**ASSIGNED TASK**. The lines to copy from the data below are those that hold the string "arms".

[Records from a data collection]
"""

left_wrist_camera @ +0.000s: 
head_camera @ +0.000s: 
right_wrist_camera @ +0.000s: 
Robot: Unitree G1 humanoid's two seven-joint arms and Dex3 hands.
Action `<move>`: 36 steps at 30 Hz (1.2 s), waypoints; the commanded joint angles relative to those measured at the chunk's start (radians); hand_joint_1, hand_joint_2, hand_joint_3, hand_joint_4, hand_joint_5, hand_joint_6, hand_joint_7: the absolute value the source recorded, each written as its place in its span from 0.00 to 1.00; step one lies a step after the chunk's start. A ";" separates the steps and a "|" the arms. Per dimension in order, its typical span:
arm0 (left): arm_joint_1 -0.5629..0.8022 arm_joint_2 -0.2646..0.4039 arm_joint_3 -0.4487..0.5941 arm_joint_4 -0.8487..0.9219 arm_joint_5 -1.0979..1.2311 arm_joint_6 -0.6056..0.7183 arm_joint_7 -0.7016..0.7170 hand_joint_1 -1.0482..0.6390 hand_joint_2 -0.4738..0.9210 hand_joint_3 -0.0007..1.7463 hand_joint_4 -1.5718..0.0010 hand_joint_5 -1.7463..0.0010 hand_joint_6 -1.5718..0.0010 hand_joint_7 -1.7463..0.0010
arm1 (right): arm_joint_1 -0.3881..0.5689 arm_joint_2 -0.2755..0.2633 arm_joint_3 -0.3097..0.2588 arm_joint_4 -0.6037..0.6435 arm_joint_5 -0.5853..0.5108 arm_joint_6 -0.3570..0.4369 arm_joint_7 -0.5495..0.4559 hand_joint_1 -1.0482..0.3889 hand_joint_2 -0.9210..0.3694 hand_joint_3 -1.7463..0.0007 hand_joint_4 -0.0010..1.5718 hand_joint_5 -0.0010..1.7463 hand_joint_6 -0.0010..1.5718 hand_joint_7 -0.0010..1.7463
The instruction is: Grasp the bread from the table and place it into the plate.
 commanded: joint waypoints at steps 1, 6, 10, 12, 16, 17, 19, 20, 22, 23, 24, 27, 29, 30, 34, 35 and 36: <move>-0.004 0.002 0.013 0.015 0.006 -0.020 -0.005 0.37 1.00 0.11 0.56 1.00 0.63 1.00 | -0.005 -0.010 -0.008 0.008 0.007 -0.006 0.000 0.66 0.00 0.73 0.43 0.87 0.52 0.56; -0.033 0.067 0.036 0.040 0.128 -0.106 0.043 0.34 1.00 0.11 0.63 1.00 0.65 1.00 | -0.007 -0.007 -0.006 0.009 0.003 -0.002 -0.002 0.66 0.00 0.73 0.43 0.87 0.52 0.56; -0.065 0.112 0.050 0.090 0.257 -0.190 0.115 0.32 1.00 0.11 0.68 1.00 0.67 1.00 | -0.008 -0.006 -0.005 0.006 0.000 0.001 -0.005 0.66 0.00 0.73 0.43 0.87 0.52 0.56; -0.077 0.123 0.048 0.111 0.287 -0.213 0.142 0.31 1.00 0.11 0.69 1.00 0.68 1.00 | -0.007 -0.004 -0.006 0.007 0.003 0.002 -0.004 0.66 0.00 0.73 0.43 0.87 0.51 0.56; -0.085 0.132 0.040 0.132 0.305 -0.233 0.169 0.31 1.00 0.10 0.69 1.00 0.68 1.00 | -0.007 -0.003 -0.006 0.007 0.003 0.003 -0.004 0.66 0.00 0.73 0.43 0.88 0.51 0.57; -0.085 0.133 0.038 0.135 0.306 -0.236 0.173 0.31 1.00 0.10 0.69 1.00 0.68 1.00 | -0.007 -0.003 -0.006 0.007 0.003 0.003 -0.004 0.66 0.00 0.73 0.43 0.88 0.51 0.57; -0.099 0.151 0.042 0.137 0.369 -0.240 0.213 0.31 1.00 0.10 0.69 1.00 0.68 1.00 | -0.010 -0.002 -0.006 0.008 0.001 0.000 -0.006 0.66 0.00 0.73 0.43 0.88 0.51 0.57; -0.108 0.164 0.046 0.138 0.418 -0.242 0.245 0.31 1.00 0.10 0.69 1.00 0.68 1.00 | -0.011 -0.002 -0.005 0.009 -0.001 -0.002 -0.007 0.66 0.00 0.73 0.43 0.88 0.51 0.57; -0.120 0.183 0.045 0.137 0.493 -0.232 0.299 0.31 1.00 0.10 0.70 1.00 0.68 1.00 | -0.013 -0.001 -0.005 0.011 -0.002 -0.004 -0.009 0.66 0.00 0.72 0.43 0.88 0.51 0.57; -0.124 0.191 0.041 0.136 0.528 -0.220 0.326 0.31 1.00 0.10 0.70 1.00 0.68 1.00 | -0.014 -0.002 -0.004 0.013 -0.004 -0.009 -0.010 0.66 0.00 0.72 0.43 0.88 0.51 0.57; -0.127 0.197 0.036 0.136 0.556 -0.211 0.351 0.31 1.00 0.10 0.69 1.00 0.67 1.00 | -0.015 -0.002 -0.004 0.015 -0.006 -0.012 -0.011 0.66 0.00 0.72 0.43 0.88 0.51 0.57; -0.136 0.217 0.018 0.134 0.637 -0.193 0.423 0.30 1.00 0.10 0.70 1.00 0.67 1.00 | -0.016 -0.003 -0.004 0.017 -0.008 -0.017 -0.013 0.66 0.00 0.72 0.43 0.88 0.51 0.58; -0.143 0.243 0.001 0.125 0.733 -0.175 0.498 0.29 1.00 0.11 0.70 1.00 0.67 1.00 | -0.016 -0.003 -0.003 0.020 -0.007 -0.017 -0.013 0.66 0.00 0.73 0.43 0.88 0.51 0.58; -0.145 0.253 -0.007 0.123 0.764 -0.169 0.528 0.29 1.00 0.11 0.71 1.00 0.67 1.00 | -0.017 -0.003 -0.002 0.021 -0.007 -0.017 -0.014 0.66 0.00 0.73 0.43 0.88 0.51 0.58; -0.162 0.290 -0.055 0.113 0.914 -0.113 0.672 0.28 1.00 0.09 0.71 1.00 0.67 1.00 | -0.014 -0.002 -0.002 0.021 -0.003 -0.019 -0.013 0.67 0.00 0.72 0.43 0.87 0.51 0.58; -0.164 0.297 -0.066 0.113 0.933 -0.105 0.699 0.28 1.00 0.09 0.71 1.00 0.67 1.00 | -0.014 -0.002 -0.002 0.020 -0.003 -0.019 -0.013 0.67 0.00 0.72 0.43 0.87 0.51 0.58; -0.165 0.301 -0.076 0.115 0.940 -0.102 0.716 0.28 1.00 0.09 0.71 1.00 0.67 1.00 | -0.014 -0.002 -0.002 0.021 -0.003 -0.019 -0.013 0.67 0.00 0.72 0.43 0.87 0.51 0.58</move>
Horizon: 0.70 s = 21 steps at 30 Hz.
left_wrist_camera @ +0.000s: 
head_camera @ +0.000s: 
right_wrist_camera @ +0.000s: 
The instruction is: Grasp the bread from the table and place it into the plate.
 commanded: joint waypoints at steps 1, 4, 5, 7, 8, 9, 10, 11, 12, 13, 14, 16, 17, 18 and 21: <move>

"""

**SOLUTION TO THE EXERCISE**.
Robot: Unitree G1 humanoid's two seven-joint arms and Dex3 hands.
Action `<move>`: 36 steps at 30 Hz (1.2 s), waypoints; the commanded joint angles relative to those measured at the chunk's start (radians); hand_joint_1, hand_joint_2, hand_joint_3, hand_joint_4, hand_joint_5, hand_joint_6, hand_joint_7: the absolute value the source recorded, each written as its place in its span from 0.00 to 1.00; step one lies a step after the chunk's start. A ";" separates the steps and a "|" the arms. Per dimension in order, its typical span:

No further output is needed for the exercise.